→ **Data for analysis**:
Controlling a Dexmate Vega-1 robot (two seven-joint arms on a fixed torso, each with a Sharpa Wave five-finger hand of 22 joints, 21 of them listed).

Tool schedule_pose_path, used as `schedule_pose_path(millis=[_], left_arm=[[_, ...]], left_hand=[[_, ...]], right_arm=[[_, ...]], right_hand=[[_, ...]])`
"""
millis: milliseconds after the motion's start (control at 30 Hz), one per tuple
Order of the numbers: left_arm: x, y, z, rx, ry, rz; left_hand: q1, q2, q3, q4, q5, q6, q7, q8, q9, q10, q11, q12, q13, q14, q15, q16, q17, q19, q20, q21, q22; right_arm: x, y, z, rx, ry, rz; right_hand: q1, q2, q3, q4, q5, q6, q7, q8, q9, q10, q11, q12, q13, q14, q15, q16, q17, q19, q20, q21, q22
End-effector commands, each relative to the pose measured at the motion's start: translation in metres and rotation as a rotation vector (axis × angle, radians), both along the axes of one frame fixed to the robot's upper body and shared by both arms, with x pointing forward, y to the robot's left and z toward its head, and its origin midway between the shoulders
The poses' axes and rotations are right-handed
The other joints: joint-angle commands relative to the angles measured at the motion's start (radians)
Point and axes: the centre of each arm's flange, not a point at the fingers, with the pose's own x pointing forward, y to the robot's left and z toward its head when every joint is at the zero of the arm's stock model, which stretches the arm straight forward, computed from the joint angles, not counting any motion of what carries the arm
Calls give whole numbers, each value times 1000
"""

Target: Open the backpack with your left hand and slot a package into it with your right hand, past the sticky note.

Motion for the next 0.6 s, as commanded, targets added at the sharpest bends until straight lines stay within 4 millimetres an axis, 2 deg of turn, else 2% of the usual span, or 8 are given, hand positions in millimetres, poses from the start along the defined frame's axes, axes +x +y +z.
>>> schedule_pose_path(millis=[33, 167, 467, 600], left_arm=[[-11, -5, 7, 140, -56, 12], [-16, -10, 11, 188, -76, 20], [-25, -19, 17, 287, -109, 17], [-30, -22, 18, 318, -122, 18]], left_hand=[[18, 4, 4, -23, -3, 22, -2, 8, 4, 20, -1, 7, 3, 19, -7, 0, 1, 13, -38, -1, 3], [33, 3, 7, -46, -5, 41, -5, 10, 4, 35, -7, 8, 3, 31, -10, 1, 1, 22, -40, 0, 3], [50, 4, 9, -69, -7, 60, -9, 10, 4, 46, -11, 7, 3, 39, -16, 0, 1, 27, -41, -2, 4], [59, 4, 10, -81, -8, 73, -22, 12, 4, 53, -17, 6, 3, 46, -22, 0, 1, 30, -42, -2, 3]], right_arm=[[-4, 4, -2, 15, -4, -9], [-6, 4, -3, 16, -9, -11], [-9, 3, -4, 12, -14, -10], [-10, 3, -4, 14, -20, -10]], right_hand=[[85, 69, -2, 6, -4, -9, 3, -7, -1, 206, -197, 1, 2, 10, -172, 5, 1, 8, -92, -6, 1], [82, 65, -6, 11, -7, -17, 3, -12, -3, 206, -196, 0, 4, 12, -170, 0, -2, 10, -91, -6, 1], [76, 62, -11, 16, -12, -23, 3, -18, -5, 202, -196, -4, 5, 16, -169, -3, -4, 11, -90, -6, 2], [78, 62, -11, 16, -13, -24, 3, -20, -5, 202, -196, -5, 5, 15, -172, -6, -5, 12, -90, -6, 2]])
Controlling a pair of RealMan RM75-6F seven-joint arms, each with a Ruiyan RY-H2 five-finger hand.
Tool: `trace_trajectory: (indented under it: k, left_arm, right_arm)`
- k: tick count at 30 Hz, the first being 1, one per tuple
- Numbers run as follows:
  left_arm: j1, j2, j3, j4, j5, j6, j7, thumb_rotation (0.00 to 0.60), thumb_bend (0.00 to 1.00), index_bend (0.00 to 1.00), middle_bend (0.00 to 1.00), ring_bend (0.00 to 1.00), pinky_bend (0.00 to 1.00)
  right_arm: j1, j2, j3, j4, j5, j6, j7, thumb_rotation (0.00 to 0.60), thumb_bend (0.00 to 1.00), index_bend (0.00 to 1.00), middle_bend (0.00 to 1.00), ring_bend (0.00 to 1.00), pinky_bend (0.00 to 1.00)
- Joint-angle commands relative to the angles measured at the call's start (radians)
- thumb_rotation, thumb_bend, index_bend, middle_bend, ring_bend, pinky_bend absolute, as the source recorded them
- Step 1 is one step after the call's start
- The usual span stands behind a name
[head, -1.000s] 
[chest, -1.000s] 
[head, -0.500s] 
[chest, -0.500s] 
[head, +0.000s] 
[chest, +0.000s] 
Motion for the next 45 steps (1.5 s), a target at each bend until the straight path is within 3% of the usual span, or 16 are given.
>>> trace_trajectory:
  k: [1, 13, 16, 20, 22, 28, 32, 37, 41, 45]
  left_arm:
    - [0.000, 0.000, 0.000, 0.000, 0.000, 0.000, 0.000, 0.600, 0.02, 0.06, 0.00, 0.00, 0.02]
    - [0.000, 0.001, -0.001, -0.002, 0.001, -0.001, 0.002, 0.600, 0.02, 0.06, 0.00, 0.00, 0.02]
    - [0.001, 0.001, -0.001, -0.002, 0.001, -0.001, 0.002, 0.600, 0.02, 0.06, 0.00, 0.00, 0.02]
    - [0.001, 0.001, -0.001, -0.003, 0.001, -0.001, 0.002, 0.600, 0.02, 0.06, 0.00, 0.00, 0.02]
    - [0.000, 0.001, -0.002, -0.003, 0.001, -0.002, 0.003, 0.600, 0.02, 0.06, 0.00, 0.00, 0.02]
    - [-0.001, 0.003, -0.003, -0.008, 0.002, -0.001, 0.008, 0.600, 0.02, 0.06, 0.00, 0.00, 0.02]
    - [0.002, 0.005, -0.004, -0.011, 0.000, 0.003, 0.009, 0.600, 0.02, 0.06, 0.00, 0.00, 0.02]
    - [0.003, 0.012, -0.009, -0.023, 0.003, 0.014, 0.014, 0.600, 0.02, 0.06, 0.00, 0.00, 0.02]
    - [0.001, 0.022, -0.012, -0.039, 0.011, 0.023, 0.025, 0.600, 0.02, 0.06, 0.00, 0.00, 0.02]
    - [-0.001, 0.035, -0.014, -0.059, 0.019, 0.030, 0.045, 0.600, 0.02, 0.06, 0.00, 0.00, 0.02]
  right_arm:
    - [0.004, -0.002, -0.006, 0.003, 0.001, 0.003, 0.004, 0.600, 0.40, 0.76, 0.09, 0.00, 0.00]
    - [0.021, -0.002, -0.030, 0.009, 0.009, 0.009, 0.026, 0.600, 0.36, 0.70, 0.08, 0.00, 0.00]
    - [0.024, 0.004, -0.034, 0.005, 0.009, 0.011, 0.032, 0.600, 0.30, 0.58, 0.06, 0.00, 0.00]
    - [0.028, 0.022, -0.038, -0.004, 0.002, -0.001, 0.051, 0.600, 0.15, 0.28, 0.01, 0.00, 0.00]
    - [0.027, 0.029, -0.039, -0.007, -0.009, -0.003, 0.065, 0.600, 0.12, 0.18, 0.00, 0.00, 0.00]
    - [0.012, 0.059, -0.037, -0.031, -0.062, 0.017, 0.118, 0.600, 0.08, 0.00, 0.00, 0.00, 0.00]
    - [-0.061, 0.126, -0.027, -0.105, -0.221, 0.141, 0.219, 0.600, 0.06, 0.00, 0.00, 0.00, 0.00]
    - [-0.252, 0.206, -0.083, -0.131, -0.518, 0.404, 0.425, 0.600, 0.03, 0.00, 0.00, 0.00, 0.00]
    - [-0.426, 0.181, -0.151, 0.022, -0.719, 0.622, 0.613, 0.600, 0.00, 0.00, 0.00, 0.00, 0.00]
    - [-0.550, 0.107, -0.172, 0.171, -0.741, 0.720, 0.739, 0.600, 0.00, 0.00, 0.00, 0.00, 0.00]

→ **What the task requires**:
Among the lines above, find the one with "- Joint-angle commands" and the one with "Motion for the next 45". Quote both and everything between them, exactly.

→ **Task answer**:
- Joint-angle commands relative to the angles measured at the call's start (radians)
- thumb_rotation, thumb_bend, index_bend, middle_bend, ring_bend, pinky_bend absolute, as the source recorded them
- Step 1 is one step after the call's start
- The usual span stands behind a name
[head, -1.000s] 
[chest, -1.000s] 
[head, -0.500s] 
[chest, -0.500s] 
[head, +0.000s] 
[chest, +0.000s] 
Motion for the next 45 steps (1.5 s), a target at each bend until the straight path is within 3% of the usual span, or 16 are given.

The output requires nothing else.